Брюс смахивает наполовину высохшие слёзы с щёк и прочищает горло. Всё тело ноет, словно один большой синяк, но внутри него тишина. Даже внезапный звонок телефона не способен нарушить его спокойствие — по крайней мере, пока он не видит лицо Альфреда, удивлённое, но не встревоженное. Поэтому Брюс просто ждёт.
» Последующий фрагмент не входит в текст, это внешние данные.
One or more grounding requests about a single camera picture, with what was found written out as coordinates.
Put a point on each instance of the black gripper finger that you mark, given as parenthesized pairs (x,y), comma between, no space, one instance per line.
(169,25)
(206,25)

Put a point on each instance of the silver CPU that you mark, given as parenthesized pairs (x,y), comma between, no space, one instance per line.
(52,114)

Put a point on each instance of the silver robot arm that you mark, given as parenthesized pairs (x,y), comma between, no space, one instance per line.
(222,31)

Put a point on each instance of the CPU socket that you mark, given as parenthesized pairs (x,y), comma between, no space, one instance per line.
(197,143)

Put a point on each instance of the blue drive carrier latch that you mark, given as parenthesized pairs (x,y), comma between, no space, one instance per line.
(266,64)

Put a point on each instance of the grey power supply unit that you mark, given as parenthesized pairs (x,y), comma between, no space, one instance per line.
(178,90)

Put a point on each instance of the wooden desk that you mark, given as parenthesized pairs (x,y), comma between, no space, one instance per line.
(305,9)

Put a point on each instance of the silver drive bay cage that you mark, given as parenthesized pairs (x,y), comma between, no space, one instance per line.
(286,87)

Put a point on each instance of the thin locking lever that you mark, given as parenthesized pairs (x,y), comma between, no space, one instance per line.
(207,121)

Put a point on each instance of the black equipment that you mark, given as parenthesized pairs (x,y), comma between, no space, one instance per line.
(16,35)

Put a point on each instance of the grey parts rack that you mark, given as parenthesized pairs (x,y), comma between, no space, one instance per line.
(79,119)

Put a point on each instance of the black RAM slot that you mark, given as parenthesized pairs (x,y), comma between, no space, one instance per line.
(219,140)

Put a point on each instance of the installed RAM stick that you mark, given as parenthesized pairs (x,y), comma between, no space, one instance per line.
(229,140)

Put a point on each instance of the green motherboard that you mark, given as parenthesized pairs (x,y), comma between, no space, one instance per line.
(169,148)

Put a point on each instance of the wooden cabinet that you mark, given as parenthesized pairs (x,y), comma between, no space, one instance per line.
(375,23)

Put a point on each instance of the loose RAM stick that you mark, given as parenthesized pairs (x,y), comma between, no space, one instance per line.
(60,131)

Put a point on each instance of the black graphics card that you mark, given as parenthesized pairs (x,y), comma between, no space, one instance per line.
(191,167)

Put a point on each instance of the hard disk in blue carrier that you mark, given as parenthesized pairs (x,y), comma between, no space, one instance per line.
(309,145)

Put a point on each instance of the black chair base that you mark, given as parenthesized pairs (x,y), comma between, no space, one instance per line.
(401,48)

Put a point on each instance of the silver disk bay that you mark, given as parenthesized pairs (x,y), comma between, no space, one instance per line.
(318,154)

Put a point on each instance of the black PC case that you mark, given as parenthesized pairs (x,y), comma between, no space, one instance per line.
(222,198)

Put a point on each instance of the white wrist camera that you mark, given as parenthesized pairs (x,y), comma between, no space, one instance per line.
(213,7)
— Это вас, мастер Брюс, — говорит Альфред, прикрывая динамик ладонью. Он протягивает руку, готовый к чему угодно, но знакомый голос — низковатый, слегка хриплый — успокаивает уже начавшую подниматься тревожность. Кейт. Скорее всего уже видела новости.
— Брюс? — спрашивает она; на фоне бормочет телевизор, слышны громкие голоса.
— Я в порядке, — отвечает он, — Никто не пострадал, Альфреда ты уже слышала.
— Мне жаль. Особенно поместье.
Брюс в ответ молчит. Они оба знают, как тяжело терять дома; как тяжело терять семью. Поэтому молчание между ними затягивается, без лишних слов, без пустых утешений. Кейт знает, что ему это не нужно.
— С другой стороны… — говорит она наконец, и в голосе слышно улыбку.
— Кейт? Что ты задумала? — спрашивает Брюс и тут же вспоминает. Ему хватает пары секунд, чтобы план начал обретать плоть; он машинально пытается прикинуть, какой чемодан стоит взять, и только потом вспоминает, что все его вещи сгорели в огне. Он прижимает телефон плечом, дотягивается до ближайшей записной книжки.
— Никаких коварных планов, обещаю, — Кейт смеётся, слегка приглушённо, скорее всего, по привычке прикрывая рот ладонью. — Только теперь ты не сможешь отговорится важными делами.
— Возможно, у меня, наоборот, стало ещё больше важных дел, — подхватывает он легкомысленный тон. Это только частично шутка; Брюс боится, что без него Готэм не переживёт и одной ночи.
— Брюс, — она вздыхает, — признайся хотя бы самому себе: тебя больше ничего не держит в Готэме.
Она пытается помочь, напоминает себе Брюс. Рана всё ещё слишком свежа, но Кейт пытается помочь, как может, как умеет. И, возможно, ему и впрямь нужно время, чтобы решить, что именно произойдёт дальше. Поэтому Брюс игнорирует короткую вспышку гнева и отвечает:
— Да, конечно, — он улыбается — искренне, без внутреннего напряжения — и добавляет: — Как я могу пропустить твою помолвку.